Over the past 10 years, special interests have engaged in a highly coordinated, well-funded campaign to fundamentally alter the composition of America’s state courts. The campaign’s goal: to exclude conservative, rule-of-law judges from the bench. This campaign has been bankrolled by George Soros, a hedge fund operator with a net worth of $13 billion, according to the Forbes 400 list of the world’s richest people.
A groundbreaking study released by the American Justice Partnership, Justice Hijacked: Your Right to Vote Is at Stake, reveals that Soros’s Open Society Institute has invested at least $45.4 million in earmarked funds in its campaign to reshape the judiciary. Shockingly, this is a conservative estimate that does not include the millions of additional dollars that flow to these organizations’ general operating funds or through intermediary “conduit” organizations.
This multi-million-dollar campaign to reshape America’s courts encompasses efforts to revise state constitutions, rewrite judicial recusal rules, abolish democratic judicial elections, and impose a judicial selection system known by its proponents as “merit selection.”
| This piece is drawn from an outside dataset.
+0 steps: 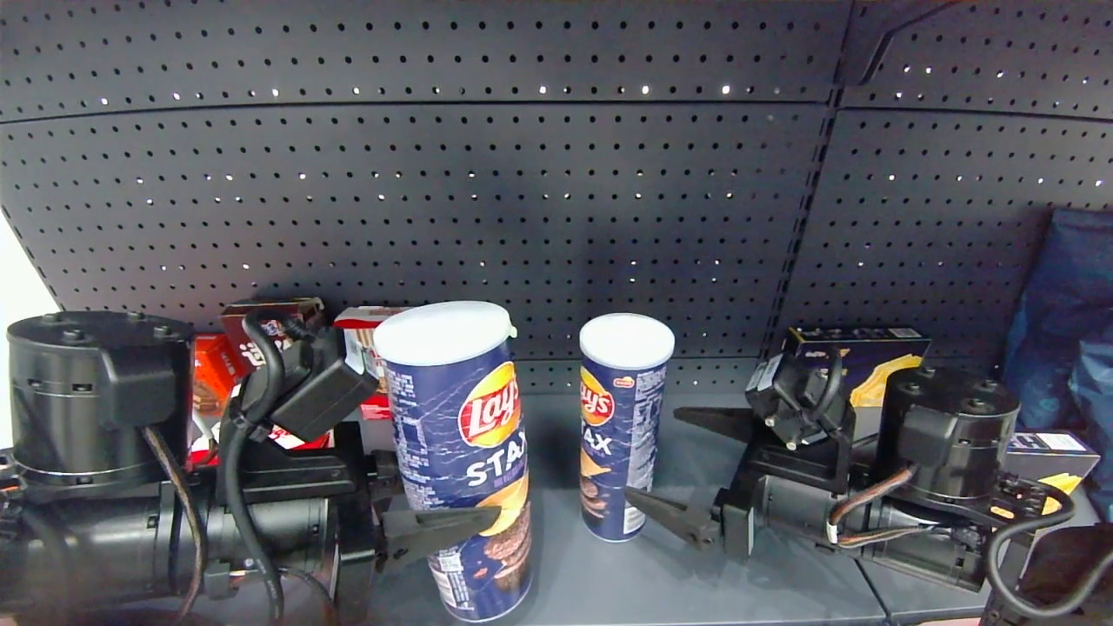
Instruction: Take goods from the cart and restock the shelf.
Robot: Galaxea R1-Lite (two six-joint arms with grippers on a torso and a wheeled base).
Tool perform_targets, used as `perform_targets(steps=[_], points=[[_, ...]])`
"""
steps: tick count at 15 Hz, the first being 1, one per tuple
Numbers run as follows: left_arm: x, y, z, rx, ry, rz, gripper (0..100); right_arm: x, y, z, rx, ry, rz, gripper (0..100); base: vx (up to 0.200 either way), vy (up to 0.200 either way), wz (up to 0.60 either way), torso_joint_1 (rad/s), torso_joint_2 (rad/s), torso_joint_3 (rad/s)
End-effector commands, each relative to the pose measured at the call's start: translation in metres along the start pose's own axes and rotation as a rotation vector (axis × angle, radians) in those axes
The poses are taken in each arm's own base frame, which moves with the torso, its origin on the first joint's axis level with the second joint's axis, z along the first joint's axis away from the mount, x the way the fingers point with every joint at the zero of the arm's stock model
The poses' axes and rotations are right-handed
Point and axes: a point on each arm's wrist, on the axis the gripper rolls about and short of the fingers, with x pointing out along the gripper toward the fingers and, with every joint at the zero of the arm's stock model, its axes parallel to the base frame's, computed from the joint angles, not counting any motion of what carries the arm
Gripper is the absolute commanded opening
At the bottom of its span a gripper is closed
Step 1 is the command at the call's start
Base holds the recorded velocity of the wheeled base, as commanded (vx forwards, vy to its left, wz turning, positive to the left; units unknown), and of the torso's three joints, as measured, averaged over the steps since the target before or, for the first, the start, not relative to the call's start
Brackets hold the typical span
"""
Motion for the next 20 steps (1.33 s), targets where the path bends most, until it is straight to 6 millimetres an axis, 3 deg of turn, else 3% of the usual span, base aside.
perform_targets(steps=[1,6,14,20], points=[[0.000,0.000,0.001,0.003,-0.003,-0.001,0,0.007,-0.001,0.006,-0.013,-0.023,0.005,100,0.000,0.000,0.00,0.000,0.00,0.000],[0.000,0.000,0.000,-0.001,-0.001,0.000,0,0.019,-0.007,-0.003,-0.014,0.009,-0.015,100,0.000,0.000,0.00,0.000,0.00,0.000],[0.000,0.000,0.000,0.000,-0.002,0.000,0,0.012,-0.025,-0.003,-0.008,0.009,-0.107,100,0.000,0.000,0.00,0.000,0.00,0.000],[0.000,0.000,0.000,-0.001,-0.001,0.000,0,0.005,-0.015,0.000,-0.030,0.003,-0.082,100,0.000,0.000,0.00,0.000,0.00,0.000]])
Under “merit selection,” the power to select judges is transferred from the people to a small, unelected, unaccountable commission comprised primarily of legal elites, typically including representatives of powerful special interest groups, such as state trial lawyers associations—whose politics, not surprisingly, are more liberal than the general public.
Promoted as a method to keep “politics” out of the judicial selection process, the merit committees in many states are extremely politicized and have fueled several high-profile political controversies in the past few years. Such confrontations have prompted scholars to question whether the merit selection system serves any of its stated purposes.
Nevertheless, proponents of merit selection have continued their campaign unabated. Indeed, the campaign now uses the Supreme Court’s recent decision in Citizens United v. Federal Election Commission—a decision that allows corporations and unions to make independent expenditures related to federal races but does not permit corporations or unions to make direct contributions to candidates—as its rallying cry, arguing that the decision will precipitate a “flood of money” into state judicial races.
Backroom Political Deals
Ironically, the same opponents of judicial elections who loudly protest about contributions negatively affecting the independence of the judiciary—a claim for which they have yet to provide any concrete evidence—are receiving and spending tens of millions of dollars to not merely influence judicial elections but eliminate them and turn judicial selection over to special interests and backroom political deals. This does not remove politics from the process but rather moves politics outside of public view.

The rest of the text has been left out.